Although the health, beauty and wellness services industries tend to get lumped together, a closer look at the demands across these segments reveals there is no such thing as a one-size-fits-all solution that Software-as-a-Service providers can offer.
Take salons, for instance. Unlike, say, fitness centers, appointment-based businesses like hair and nail salons and spas are heavily built around the one-to-one relationship between stylist and client. And managing that relationship, according to Boulevard Chief Financial Officer Greg Wookey, has the potential to be heavily impacted — positively or negatively — by a salon’s back-office processes.
“That relationship between salon owner or stylist and their client is about ‘How do they make the client feel special?’” Wookey told Karen Webster in a recent interview. “It’s not just with the service they provide.”

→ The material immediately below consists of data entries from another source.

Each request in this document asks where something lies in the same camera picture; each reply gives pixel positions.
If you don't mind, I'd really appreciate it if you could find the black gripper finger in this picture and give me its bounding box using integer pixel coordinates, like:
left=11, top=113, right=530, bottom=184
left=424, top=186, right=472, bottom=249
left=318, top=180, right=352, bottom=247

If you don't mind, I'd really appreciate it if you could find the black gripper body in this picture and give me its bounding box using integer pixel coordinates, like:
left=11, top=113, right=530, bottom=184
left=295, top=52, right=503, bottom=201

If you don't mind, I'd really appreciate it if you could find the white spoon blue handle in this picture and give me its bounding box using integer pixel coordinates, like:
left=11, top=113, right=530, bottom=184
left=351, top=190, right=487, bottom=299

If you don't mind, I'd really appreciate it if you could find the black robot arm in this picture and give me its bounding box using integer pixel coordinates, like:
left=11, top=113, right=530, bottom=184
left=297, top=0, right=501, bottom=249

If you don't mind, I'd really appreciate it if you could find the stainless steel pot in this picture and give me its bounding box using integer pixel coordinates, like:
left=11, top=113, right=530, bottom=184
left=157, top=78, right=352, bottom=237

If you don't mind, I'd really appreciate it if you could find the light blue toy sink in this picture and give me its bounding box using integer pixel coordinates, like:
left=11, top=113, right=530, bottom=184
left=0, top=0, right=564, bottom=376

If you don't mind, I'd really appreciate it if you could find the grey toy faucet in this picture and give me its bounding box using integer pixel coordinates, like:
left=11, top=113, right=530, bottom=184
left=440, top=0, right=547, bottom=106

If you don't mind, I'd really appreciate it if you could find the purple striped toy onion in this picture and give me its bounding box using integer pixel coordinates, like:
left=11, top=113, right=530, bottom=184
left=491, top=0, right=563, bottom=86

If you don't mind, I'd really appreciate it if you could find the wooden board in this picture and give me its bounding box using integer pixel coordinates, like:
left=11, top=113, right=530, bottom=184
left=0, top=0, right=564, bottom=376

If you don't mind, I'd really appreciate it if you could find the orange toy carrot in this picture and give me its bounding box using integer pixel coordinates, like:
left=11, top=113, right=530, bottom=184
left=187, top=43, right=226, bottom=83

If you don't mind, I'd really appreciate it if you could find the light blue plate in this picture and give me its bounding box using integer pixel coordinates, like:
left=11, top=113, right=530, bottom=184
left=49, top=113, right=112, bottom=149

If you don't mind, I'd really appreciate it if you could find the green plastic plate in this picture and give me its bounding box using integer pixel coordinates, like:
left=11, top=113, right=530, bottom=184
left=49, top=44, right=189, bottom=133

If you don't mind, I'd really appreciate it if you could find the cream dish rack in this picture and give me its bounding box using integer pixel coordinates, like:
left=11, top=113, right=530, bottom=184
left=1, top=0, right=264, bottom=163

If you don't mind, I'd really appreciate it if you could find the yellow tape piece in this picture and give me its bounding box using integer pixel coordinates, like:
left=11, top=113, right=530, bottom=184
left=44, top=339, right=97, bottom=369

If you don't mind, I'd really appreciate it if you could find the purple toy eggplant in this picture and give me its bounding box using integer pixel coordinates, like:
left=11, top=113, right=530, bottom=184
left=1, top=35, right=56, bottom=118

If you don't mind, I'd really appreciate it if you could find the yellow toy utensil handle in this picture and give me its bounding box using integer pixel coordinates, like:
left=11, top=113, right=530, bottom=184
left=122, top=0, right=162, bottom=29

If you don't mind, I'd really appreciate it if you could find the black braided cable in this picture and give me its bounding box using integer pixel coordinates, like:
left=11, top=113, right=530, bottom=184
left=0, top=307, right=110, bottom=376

It’s also about the client experience — from before any service is booked, to their experience within the salon itself, and through to payment and rebooking.

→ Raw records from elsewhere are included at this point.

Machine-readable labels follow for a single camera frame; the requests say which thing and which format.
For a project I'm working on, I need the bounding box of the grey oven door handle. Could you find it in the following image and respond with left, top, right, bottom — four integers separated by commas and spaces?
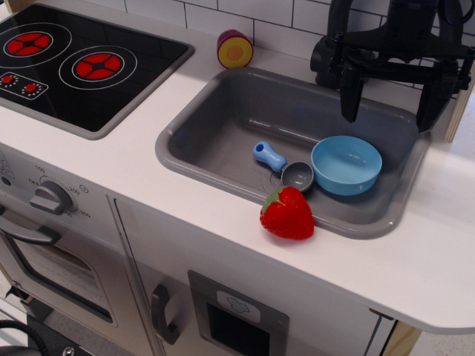
1, 216, 61, 245

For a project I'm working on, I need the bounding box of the red toy strawberry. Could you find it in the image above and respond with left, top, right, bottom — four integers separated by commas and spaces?
260, 186, 315, 240

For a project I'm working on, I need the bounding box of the black cable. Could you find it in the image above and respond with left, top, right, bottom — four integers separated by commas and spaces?
0, 319, 51, 356

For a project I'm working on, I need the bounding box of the black toy stove top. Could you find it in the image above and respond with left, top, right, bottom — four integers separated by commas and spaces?
1, 4, 194, 140

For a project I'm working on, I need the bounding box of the grey plastic sink basin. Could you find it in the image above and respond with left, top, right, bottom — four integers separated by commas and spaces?
155, 67, 431, 240

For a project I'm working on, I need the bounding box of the grey cabinet door handle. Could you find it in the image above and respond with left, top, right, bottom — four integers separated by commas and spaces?
151, 284, 180, 346

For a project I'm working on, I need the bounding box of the grey oven dial knob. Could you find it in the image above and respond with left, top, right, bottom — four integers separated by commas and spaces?
30, 180, 73, 215

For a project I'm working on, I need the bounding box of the grey dispenser panel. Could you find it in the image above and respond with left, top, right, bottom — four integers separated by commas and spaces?
188, 270, 289, 356

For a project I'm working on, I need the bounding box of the purple yellow toy can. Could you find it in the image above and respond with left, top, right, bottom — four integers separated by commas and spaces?
217, 30, 254, 69

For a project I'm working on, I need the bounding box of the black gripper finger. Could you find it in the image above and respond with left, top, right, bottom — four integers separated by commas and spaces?
416, 61, 459, 133
340, 64, 364, 122

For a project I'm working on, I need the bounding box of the blue handled grey spoon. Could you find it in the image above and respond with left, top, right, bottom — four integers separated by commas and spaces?
252, 141, 315, 193

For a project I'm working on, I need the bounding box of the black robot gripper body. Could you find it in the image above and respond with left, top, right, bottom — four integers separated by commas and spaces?
330, 1, 471, 80

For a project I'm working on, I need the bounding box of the dark grey toy faucet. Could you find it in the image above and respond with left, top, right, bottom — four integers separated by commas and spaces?
310, 0, 380, 89

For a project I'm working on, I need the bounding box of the light blue plastic bowl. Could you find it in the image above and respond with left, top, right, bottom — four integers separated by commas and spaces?
310, 135, 382, 197

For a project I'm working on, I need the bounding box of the toy oven door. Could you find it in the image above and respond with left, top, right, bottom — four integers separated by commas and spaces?
1, 206, 117, 327

That’s very different than a fitness class or gym membership model.
“For salons, that one-to-one relationship is so imminent, and relationships are deeper than if you have a spin class with 30 people in it,” he noted.
Understanding the unique opportunities and challenges of salons reliant on one-to-one client relationships was the basis for the launch of Boulevard earlier this year. The company connects salons and other appoint-based businesses in the beauty industry with a range of services, including scheduling, payments and business intelligence analytics. What’s important to understand for this segment, Wookey noted, is that supporting the one-to-one relationship with technology means understanding that salons and stylists need choice in how they manage and interact with their clients.
The One-To-One Relationship
One of the biggest opportunities in the salon industry is for technology to facilitate elevated, custom human interactions between service providers and clients, with repeat clientele often as essential to salons’ margins as new customer acquisition.
Unique to this particular segment, said Wookey, is that salon owners need to be able to customize how they interact with their customers and incorporate those interactions to the rest of their back-office operations.
“We can help them improve efficiency of how they schedule appointments, how they get people in and out in a very high-touch way,” he said.
That means sitting seamlessly within the customer interaction from booking, through to payment and repeat booking.
But thinking beyond the salon itself, Wookey said he sees a vast array of opportunities for technology to further enhance the salon-customer experience even before or after that client steps in or out of the building. Connecting with technology conglomerates like Google or Amazon, for example, could connect potential new or past clients to appointment booking opportunities from directly within platforms those customers already use to search for salons or purchase beauty products their local salon may have in stock.
Even business models like subscriptions or on-demand food delivery show promise for this sector, he said, enabling clients to more easily book recurring appointments or order beauty products for delivery.
Widening the Margins
What’s essential to the salon market is for technology to simultaneously support an elevated customer interaction while also widening margins as much as possible.
Artificial intelligence, for example, is instrumental to minimizing the number of gaps in a stylists’ virtual appointment book. Payments technology that can offer a seamless, digital payments experience for a client can also enable enhanced financial analytics for salons, as well as the potential for real-time payouts for stylists (a feature Wookey said Boulevard is exploring).
Although the industry is ripe for technological disruption, Wookey noted that — just like any customer segment — there are significant hurdles to overcome when convincing a business to replace existing processes and software products that may not be providing the level of service that salon needs.
“That’s the fear they have, that there is going to be interruption to their business,” Wookey said of salon’s concerns over technology adoption. “With such low margins, their business can’t afford that.”
Streamlined (and accelerated) customer on-boarding is a must for this market to overcome its tech adoption concerns, but when it comes to designing software that can address salons’ unique challenges, that’s only the beginning.
Expansion Through Technology
Having only been out of stealth mode for a few months, Boulevard is focusing on those collaborative opportunities with other providers in both the technology and beauty sectors — two fields that have significant opportunity for overlap.
“If you think about the core business of software, there are tangents on the outside,” Wookey explained of the market’s cross-sell opportunities, whether it be through client discovery, product sales or payments.
“There are a number of tangents around payments,” he added. “A lot of opportunity.”
The ripest opportunities, though, will be the ones that can multitask, providing salon owners and stylists with easier ways of running their businesses, improving bottom lines, and fostering those one-to-one relationships between service providers and their clients that are so crucial to the salon segment.
“To the extent we can create partnerships to improve the platform for our customers, that’s how we prefer to think about it,” said Wookey. “The salon owner can either spend time on a customer, or spend time on administrative tasks.”